◆ **Exercise description**: Gather all lines from the material that contain "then".

◆ **Data segment**:
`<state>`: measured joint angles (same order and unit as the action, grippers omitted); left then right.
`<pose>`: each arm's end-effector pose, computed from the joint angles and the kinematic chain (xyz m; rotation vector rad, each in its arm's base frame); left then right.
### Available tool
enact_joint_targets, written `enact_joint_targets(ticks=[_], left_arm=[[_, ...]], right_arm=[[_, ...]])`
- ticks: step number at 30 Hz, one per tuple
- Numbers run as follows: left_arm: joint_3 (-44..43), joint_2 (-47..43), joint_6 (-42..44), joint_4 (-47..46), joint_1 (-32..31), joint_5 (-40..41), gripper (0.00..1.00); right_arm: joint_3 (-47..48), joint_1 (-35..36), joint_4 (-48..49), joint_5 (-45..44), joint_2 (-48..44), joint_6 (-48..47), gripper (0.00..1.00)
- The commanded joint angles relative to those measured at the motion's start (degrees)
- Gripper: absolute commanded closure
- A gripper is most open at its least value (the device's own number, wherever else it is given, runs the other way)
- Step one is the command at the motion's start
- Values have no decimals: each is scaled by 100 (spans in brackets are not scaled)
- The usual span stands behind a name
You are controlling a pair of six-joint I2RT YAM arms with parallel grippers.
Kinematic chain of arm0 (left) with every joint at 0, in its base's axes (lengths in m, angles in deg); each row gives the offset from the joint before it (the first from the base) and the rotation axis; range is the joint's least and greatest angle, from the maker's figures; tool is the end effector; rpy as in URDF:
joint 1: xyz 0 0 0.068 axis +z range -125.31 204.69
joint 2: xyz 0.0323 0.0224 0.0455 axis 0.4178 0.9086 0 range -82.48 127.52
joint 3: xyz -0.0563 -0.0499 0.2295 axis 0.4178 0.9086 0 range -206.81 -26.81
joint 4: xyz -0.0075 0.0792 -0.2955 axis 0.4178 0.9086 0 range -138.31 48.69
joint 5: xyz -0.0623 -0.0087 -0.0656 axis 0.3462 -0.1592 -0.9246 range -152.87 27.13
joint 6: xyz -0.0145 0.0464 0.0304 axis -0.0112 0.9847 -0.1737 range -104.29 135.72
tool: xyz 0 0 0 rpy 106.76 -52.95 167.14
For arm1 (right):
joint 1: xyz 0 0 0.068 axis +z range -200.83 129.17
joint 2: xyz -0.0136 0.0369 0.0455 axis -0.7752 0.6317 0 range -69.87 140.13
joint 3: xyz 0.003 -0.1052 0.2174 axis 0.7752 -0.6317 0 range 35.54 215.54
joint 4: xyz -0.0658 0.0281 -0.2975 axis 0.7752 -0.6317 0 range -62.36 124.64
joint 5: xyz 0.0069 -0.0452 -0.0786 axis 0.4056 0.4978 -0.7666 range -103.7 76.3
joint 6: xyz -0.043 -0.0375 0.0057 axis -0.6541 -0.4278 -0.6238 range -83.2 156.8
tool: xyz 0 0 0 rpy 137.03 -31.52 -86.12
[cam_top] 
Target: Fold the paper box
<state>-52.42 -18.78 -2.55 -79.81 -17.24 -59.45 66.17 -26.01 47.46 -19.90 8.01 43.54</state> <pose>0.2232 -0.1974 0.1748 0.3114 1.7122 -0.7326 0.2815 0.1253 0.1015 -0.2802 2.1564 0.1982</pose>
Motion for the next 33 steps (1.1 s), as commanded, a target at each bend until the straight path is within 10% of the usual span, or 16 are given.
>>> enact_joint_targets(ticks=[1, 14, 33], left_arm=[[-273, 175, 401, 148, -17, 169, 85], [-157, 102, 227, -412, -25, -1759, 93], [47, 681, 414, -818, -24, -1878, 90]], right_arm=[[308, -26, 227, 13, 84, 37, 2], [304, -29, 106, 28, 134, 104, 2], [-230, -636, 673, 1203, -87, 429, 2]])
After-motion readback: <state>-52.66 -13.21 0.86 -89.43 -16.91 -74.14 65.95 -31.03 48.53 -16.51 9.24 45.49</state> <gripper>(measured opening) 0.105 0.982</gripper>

◆ **Output for this exercise**:
`<state>`: measured joint angles (same order and unit as the action, grippers omitted); left then right.
`<pose>`: each arm's end-effector pose, computed from the joint angles and the kinematic chain (xyz m; rotation vector rad, each in its arm's base frame); left then right.

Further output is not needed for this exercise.